Burnett’s New Strategy a Cause for Concern?

Note: I originally posted this on my blog before his most recent start, but I was hoping I could perhaps get some feedback.

Lost amid much of the early-season trials and tribulations of this year’s Yankees squad has been the performance of the Yanks’ lead pie-thrower, A.J. Burnett. While Burnett can boast of an improvement in his walk rate (3.11 BB/9 in 2010; 4.22 in 2009; 3.75 career), his strike-out rate has seen a steeper drop (2010 K/9: 6.43; 2009: 8.48; 8.27 career). David Golebiewski of FanGraphs recently wrote an article in which he pointed out that hitters are making much more contact this year than in past years off of Burnett. Golebiewski posited that this was due to the ineffectiveness of Burnett’s knuckle-curve, but I believe that Burnett’s diminished fastball velocity and overall approach to pitching has also played a role in making him more hittable. Here are Burnett’s velocity charts:

In 2007, the first year in which velocity data was available from Pitch F/x, Burnett was averaging 95.9 MPH (the gap you see in the velocity chart can be explained by a two month-long stay on the disabled list for a shoulder strain). In 2008, Burnett’s velocity saw a rather large drop to 94.4. The velocity held steady in ’09, when he averaged 94.2 on the fastball. This year, however, Burnett’s velocity has dropped down to 93.2.

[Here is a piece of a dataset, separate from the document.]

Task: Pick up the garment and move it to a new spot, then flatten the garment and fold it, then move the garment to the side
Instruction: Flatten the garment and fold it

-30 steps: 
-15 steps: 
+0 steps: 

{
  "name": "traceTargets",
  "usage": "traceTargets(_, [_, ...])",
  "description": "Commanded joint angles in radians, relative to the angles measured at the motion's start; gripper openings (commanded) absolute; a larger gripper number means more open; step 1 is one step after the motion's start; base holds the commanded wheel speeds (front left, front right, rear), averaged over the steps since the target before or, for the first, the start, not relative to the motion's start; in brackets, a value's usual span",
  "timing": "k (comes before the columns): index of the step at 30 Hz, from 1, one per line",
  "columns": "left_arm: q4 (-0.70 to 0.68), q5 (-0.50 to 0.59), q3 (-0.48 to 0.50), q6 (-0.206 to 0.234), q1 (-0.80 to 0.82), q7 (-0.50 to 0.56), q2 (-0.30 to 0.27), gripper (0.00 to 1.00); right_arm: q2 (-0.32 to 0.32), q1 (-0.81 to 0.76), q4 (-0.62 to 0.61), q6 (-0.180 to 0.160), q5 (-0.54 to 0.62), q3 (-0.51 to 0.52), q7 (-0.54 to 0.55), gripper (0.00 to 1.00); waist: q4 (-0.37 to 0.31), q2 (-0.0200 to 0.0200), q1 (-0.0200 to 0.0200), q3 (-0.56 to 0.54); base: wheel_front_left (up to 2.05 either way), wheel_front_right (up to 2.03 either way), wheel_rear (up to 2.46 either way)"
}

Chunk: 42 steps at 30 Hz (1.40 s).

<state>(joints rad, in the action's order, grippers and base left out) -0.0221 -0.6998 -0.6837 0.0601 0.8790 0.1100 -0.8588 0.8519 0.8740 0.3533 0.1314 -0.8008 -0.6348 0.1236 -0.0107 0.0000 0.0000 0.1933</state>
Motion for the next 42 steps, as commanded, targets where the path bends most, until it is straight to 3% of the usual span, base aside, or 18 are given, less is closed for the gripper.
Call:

There are two possible explanations for Burnett’s decrease in velocity. It is very possible that Burnett is toning down his velocity in order to have better command, and the decreased walk rate appears to indicate that. The decrease in overall fastball velocity could also do with the fact that Burnett has added a two-seam fastball to his repertoire, throwing it 25.1% of the time, in comparison to his four-seamer, which he throws 46.8% of the time. As a side note, the four-seamer and the two-seamer have similar velocities (4-seam: 93.3; 2-seam: 93.1).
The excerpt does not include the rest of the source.